▶ _The problem_
The only acceptable reply is the number of lines in the material below that hold "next".

━━━ Information given

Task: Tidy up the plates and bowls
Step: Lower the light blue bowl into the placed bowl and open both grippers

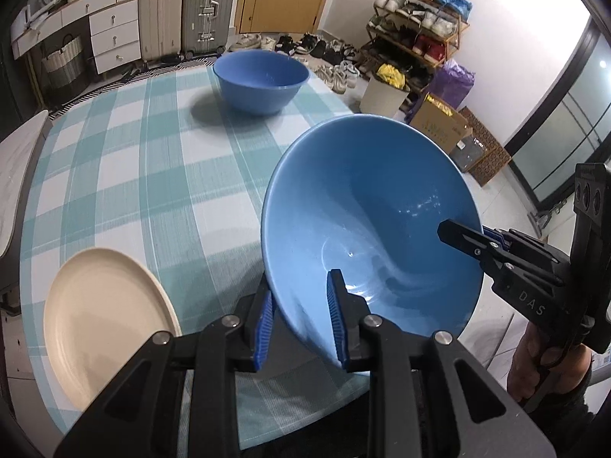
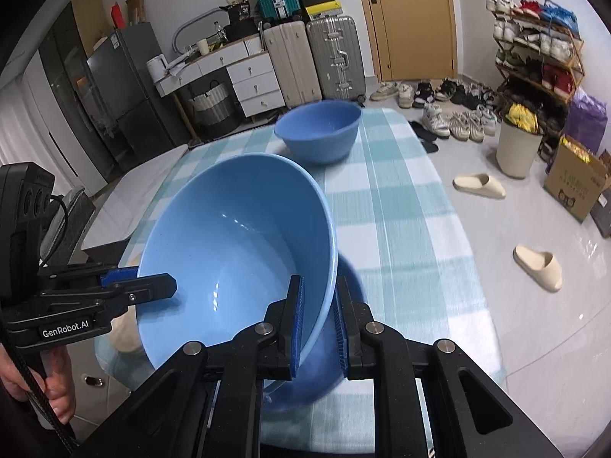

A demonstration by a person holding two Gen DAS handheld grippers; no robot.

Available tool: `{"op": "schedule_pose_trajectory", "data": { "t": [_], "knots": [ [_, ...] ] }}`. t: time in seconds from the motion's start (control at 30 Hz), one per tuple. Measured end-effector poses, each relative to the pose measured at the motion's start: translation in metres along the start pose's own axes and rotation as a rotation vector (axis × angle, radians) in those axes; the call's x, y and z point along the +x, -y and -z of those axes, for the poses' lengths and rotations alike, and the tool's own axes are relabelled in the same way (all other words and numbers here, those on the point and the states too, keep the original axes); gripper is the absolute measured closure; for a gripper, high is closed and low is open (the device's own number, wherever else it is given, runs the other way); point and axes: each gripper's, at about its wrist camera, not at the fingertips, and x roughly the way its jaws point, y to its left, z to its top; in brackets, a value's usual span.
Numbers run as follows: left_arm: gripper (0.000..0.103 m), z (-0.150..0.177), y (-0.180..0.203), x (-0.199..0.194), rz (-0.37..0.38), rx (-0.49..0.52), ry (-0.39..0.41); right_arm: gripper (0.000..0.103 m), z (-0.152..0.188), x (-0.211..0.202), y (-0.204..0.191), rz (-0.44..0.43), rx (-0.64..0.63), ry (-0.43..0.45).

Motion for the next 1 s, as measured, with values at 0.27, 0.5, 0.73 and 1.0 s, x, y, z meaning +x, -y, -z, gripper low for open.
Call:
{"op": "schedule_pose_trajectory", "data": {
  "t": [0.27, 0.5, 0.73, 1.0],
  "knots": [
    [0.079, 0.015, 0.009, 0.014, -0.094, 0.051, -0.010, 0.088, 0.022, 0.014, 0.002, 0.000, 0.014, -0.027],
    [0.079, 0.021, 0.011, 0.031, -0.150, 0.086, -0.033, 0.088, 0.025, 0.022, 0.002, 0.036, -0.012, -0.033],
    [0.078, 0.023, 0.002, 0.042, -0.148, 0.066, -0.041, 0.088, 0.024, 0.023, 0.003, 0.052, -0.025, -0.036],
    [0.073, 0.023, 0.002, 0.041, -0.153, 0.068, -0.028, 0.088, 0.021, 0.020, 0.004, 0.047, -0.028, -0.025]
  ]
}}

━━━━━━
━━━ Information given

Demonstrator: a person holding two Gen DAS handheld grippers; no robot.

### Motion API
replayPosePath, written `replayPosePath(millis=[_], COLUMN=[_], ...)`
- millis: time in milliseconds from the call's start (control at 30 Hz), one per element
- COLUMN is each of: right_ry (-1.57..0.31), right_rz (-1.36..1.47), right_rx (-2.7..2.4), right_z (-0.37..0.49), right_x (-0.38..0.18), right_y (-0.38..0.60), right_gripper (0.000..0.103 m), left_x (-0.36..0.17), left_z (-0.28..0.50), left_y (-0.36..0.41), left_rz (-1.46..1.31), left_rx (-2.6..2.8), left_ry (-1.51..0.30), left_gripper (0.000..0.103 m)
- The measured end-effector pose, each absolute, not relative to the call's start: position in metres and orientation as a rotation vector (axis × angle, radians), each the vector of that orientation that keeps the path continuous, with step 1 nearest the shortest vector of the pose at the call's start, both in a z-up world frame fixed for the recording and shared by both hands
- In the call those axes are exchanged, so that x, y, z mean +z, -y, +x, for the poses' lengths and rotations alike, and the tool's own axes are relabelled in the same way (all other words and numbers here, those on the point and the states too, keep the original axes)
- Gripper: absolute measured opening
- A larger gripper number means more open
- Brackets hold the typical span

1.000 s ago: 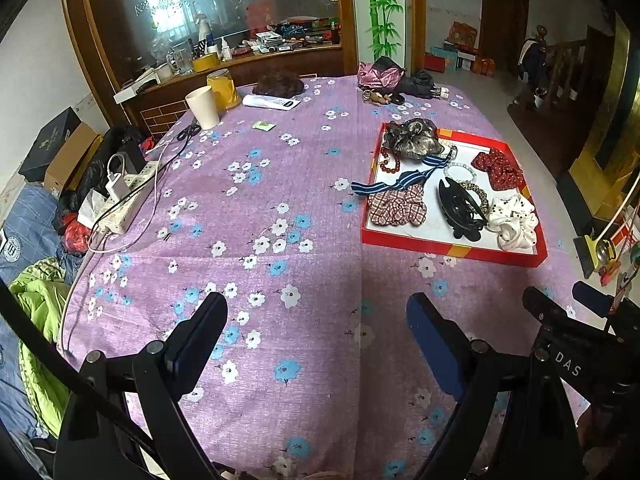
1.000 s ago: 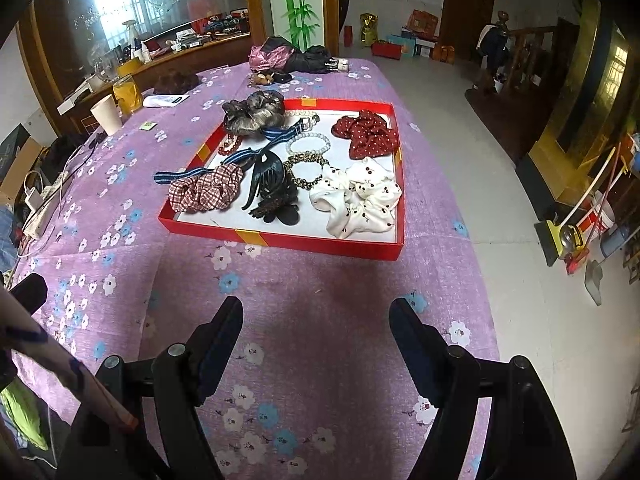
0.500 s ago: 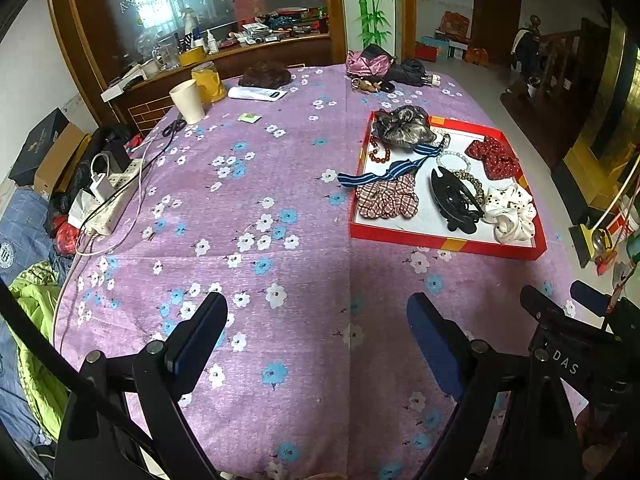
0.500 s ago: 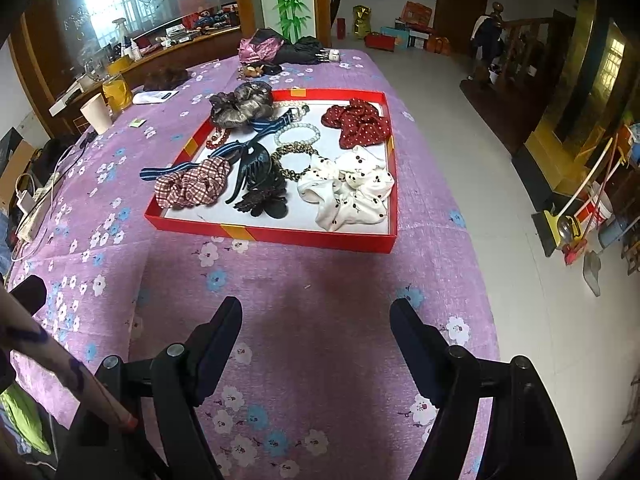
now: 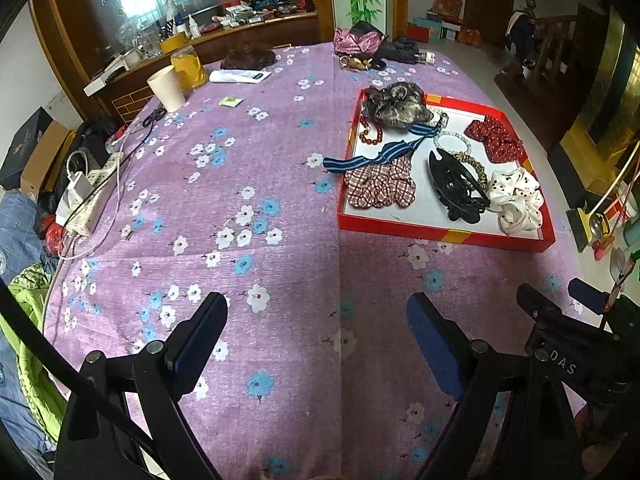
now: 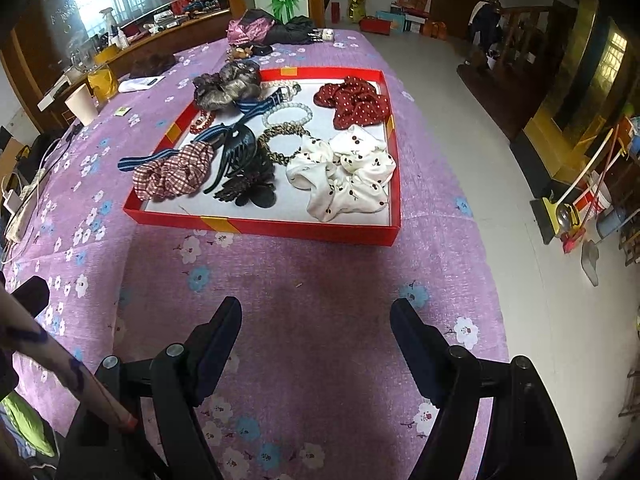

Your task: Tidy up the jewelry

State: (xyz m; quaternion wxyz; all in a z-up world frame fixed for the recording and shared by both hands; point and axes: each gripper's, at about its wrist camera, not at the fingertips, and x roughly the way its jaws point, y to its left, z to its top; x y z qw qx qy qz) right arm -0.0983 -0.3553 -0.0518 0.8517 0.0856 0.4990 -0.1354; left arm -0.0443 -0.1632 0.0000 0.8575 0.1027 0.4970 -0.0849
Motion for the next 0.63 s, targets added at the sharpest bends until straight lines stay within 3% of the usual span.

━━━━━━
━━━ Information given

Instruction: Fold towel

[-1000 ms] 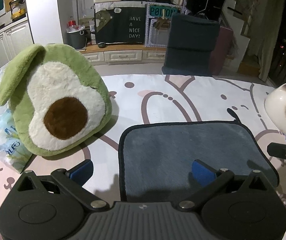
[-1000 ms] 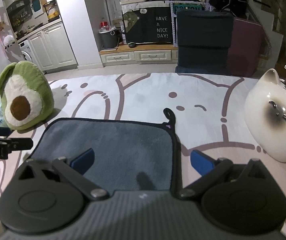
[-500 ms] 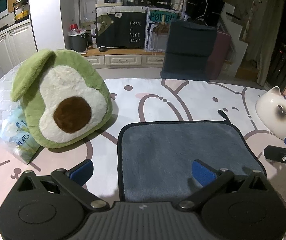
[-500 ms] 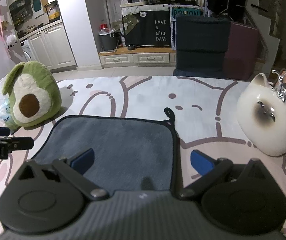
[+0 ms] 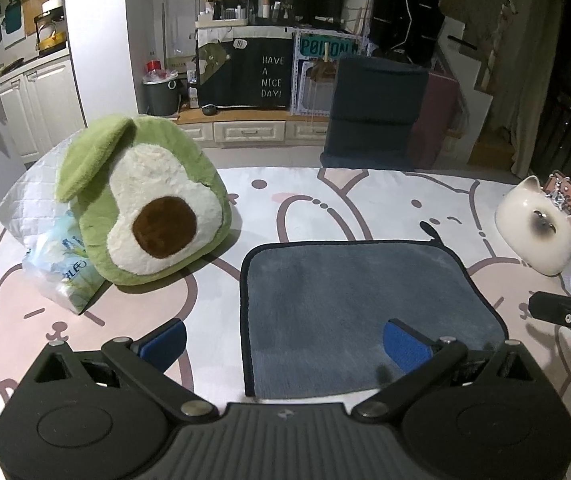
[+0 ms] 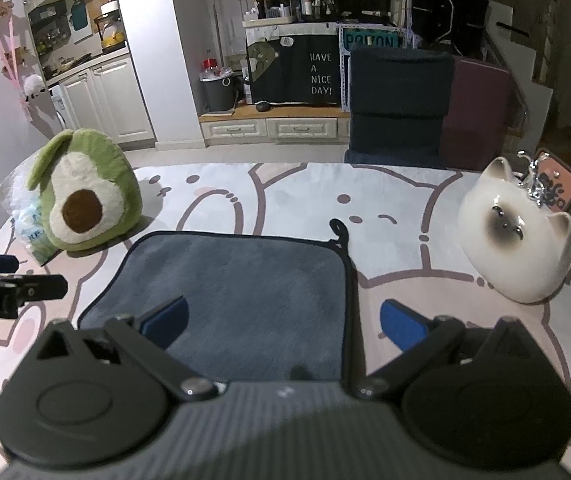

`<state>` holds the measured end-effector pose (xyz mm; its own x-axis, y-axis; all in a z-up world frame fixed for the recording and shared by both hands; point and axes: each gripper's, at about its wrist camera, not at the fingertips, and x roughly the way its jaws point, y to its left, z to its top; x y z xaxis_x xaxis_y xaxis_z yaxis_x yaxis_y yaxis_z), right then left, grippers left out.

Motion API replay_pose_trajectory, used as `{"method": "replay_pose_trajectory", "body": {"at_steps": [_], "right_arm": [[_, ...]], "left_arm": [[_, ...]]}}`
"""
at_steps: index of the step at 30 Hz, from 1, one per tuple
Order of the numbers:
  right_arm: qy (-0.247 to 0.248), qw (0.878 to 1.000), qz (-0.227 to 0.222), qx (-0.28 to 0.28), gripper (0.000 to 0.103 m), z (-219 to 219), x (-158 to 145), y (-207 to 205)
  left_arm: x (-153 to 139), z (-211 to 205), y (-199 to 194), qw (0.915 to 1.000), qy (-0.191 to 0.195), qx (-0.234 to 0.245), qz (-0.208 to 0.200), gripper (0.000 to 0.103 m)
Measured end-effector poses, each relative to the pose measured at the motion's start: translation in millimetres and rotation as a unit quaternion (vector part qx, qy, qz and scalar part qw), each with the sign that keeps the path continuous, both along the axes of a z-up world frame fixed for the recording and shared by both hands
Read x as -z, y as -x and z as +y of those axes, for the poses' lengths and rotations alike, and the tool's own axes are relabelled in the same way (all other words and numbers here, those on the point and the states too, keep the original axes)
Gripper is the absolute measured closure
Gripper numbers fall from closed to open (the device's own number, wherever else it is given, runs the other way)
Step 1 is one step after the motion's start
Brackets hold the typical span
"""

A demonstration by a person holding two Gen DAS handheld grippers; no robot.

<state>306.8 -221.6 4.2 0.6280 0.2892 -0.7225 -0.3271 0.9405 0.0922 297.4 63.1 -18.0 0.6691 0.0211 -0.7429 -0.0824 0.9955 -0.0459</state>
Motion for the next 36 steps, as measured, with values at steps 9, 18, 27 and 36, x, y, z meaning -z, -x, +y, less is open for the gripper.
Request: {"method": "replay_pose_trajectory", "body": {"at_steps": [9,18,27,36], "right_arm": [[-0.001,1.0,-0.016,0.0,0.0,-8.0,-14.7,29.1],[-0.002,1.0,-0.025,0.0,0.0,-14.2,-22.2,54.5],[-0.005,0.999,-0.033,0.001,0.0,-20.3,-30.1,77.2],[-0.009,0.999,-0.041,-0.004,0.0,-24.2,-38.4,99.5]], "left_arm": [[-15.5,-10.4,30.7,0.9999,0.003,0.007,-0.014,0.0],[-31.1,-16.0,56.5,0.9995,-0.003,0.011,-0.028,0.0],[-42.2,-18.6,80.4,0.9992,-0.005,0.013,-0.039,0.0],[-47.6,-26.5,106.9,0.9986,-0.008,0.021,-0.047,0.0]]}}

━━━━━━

▶ _Solution_
3